Küçük bir kayık satın aldım. Ancak karım balıkçılığı sevmediği için tek başıma balık avlıyordum. Derken bir gün balıkçılık malzemeleri satan dükkanda biri ile tanıştım. O da balık avlamayı çok seviyordu. Çok iyi arkadaş olduk. Zamanımızın büyük bir bölümünü beraber balık avlayarak geçirdik.
Derken bir gün, hayatımdaki en büyük balığı yakaladım. Aradan bir iki dakika geçmişti ki arkadaşım da bir benzerini yakaladı. Bu büyük günü ölümsüzleştirmek için bu iki balığı da arkadaşıma verip fotoğrafını çektim. Belki karım da heveslenir diye bu fotoğrafı karıma gösterdiğimde kayığı satmamı ve balıkçılığı bırakmamı istedi. Neden böyle yaptığını anlamıyorum.

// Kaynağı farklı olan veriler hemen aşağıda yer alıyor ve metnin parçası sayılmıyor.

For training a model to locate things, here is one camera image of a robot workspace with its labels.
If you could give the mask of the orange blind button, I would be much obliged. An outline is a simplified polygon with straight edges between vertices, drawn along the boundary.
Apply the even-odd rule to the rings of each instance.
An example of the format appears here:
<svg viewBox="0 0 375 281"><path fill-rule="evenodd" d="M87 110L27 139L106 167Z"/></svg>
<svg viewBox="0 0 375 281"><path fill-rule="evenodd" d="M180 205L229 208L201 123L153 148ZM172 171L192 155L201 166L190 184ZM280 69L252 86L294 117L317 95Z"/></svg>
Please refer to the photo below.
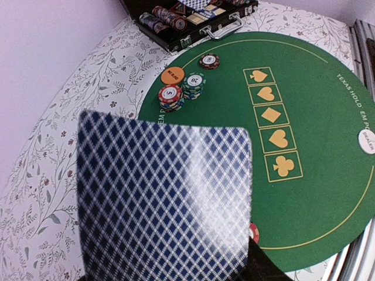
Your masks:
<svg viewBox="0 0 375 281"><path fill-rule="evenodd" d="M183 81L185 72L181 67L169 67L161 74L161 81L166 85L176 85Z"/></svg>

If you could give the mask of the dark maroon chip stack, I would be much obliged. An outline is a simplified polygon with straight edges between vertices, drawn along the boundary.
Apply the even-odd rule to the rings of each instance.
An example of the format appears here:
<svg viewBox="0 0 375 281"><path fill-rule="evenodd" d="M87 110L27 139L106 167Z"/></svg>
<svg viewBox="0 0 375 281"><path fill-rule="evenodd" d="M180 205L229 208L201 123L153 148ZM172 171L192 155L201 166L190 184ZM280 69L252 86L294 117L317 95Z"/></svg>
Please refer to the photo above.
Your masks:
<svg viewBox="0 0 375 281"><path fill-rule="evenodd" d="M213 70L219 67L220 57L213 53L204 54L200 58L199 64L205 70Z"/></svg>

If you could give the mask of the white dealer button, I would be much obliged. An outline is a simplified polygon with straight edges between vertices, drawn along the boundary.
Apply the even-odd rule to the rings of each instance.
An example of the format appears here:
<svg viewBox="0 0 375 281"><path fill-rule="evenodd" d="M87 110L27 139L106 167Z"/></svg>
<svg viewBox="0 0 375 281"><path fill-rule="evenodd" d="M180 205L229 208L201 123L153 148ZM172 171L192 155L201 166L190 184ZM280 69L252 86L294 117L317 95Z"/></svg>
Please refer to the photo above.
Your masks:
<svg viewBox="0 0 375 281"><path fill-rule="evenodd" d="M375 154L375 133L369 129L362 129L358 134L358 143L364 153Z"/></svg>

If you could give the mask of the green white chip stack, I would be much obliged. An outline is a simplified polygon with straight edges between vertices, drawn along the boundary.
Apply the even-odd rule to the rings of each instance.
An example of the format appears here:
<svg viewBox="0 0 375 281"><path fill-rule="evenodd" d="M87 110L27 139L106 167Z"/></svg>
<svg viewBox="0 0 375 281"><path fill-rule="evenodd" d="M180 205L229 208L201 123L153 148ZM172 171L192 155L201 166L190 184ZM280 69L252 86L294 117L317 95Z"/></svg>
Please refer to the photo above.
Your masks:
<svg viewBox="0 0 375 281"><path fill-rule="evenodd" d="M190 73L182 82L182 94L186 100L195 100L201 96L206 84L203 73Z"/></svg>

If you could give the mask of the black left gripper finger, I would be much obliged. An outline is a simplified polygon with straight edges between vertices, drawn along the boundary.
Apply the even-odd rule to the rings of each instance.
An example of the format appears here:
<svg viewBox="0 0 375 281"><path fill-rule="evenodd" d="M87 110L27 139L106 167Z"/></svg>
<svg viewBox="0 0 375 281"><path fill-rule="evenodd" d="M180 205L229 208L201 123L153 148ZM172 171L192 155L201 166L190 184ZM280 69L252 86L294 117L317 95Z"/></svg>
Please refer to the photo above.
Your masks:
<svg viewBox="0 0 375 281"><path fill-rule="evenodd" d="M290 278L279 269L252 239L248 243L248 257L240 280L247 281L290 281Z"/></svg>

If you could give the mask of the blue playing card deck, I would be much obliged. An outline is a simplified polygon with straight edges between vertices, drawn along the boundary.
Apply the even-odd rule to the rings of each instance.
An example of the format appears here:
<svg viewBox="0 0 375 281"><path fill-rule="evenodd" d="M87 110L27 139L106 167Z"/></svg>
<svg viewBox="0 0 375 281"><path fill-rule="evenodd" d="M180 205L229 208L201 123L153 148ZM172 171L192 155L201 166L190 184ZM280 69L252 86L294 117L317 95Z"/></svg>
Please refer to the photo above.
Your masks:
<svg viewBox="0 0 375 281"><path fill-rule="evenodd" d="M236 280L250 237L244 128L80 115L77 206L87 280Z"/></svg>

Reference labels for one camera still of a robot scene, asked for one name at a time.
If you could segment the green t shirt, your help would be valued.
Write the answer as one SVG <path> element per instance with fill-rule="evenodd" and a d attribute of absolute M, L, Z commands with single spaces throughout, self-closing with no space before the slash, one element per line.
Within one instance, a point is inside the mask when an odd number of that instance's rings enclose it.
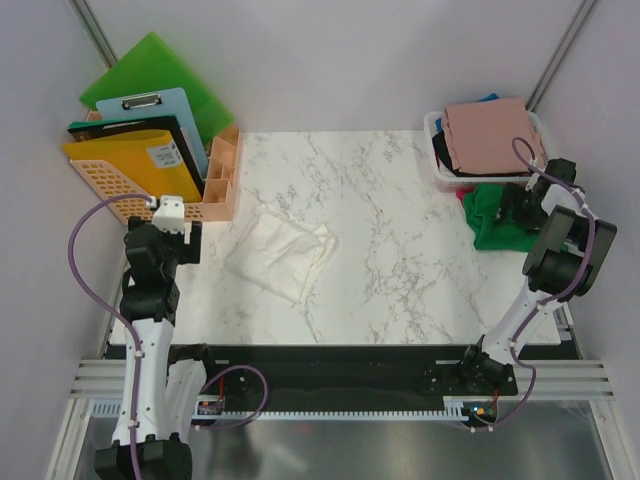
<path fill-rule="evenodd" d="M 529 252 L 537 234 L 516 222 L 512 204 L 502 206 L 505 188 L 480 184 L 462 198 L 467 225 L 474 234 L 478 251 Z"/>

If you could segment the white printed t shirt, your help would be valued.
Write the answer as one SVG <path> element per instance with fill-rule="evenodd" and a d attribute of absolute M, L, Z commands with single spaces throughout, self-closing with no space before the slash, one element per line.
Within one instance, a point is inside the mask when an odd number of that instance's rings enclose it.
<path fill-rule="evenodd" d="M 226 269 L 293 304 L 308 295 L 337 247 L 324 224 L 292 220 L 270 205 L 254 210 Z"/>

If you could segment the red t shirt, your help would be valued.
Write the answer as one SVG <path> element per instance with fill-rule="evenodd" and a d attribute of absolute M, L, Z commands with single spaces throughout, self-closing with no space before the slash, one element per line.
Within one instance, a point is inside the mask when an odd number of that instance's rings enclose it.
<path fill-rule="evenodd" d="M 464 197 L 465 197 L 467 194 L 471 193 L 471 192 L 472 192 L 472 190 L 469 190 L 469 189 L 466 189 L 466 190 L 458 190 L 458 191 L 456 191 L 456 192 L 455 192 L 455 194 L 456 194 L 456 198 L 457 198 L 461 203 L 463 203 L 463 202 L 464 202 Z"/>

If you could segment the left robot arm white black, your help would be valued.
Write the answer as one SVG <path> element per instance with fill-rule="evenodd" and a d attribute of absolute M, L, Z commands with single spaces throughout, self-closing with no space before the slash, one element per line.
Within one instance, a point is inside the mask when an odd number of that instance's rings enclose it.
<path fill-rule="evenodd" d="M 189 479 L 191 416 L 199 393 L 219 382 L 204 359 L 174 360 L 169 351 L 180 297 L 176 271 L 200 261 L 202 225 L 163 231 L 130 218 L 124 237 L 129 267 L 120 312 L 131 329 L 126 340 L 123 399 L 110 447 L 96 452 L 101 479 Z"/>

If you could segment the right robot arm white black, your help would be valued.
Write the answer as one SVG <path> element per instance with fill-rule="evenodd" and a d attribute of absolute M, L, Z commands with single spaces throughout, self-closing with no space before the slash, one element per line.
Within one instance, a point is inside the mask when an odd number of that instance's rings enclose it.
<path fill-rule="evenodd" d="M 575 184 L 576 164 L 556 158 L 543 175 L 522 188 L 507 186 L 507 205 L 516 222 L 538 229 L 522 268 L 524 284 L 501 321 L 469 346 L 458 366 L 458 381 L 477 394 L 501 386 L 539 326 L 575 296 L 593 286 L 617 235 L 616 225 L 598 218 Z"/>

Benim iyi zaman geçirmem onu niye rahatsız etsin ki Benim iyi zaman geçirmem onu niye rahatsız etsin ki? Sevgili Güzin abla, Şimdi ben ne yapmalıyım? Karımın dediği gibi kayığı satıp evde mi oturayım, yoksa arkadaşım ile balık tutmaya devam mı edeyim? Karıma gösterdiğim fotoğrafı, size de ekte gönderiyorum. . Saygılarımla, Mustafa Bahtıkara
Güzin abla'nın cevabı; Evladım Mustafa, Aptallık etme, balık tutmaya devam et!!